Assignment |
Could you give again exactly, and only, the lines from the one holding "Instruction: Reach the" through the end of the data, both ends included, with pictures left out?
········
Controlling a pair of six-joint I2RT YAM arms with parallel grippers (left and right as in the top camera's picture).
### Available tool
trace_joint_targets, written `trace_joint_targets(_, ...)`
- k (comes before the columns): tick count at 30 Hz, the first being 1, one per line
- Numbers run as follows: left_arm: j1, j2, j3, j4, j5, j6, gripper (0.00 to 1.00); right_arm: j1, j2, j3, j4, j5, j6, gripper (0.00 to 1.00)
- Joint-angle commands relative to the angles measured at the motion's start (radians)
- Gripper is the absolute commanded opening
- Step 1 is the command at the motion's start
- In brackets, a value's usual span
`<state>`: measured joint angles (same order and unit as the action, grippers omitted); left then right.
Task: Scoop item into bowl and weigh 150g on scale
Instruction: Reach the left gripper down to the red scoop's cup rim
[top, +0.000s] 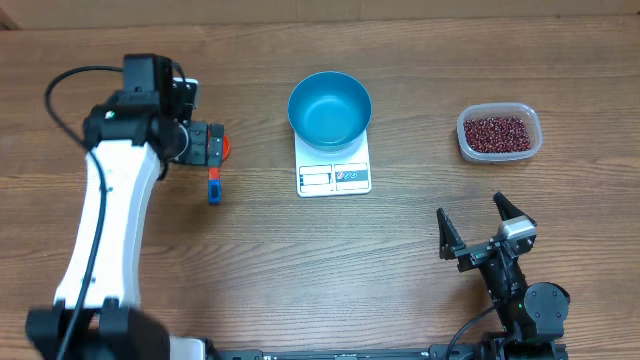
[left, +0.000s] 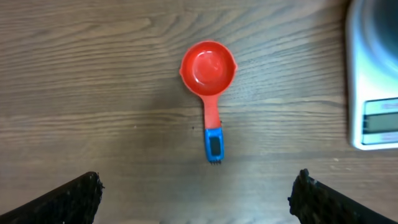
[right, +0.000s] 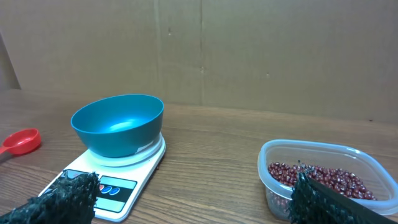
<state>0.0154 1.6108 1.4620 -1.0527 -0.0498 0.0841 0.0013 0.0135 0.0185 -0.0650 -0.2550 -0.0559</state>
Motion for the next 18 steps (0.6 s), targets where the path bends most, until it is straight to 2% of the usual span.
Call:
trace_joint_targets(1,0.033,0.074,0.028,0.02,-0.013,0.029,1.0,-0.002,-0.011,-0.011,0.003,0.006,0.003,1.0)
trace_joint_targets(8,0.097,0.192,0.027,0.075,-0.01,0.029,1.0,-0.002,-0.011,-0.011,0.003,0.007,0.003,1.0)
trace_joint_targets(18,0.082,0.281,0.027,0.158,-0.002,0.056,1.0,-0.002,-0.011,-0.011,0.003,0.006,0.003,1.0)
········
Output for this task |
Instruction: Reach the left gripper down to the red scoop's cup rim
[top, +0.000s] 
[left, +0.000s] 
[right, +0.000s] 
<state>0.0154 1.6108 1.4620 -1.0527 -0.0498 0.0841 0.0013 0.0135 0.0185 -0.0650 -0.2550 -0.0559</state>
Motion for the next 18 steps (0.6 s), targets where the path bends most, until it is straight to 2% of the usual span.
Call:
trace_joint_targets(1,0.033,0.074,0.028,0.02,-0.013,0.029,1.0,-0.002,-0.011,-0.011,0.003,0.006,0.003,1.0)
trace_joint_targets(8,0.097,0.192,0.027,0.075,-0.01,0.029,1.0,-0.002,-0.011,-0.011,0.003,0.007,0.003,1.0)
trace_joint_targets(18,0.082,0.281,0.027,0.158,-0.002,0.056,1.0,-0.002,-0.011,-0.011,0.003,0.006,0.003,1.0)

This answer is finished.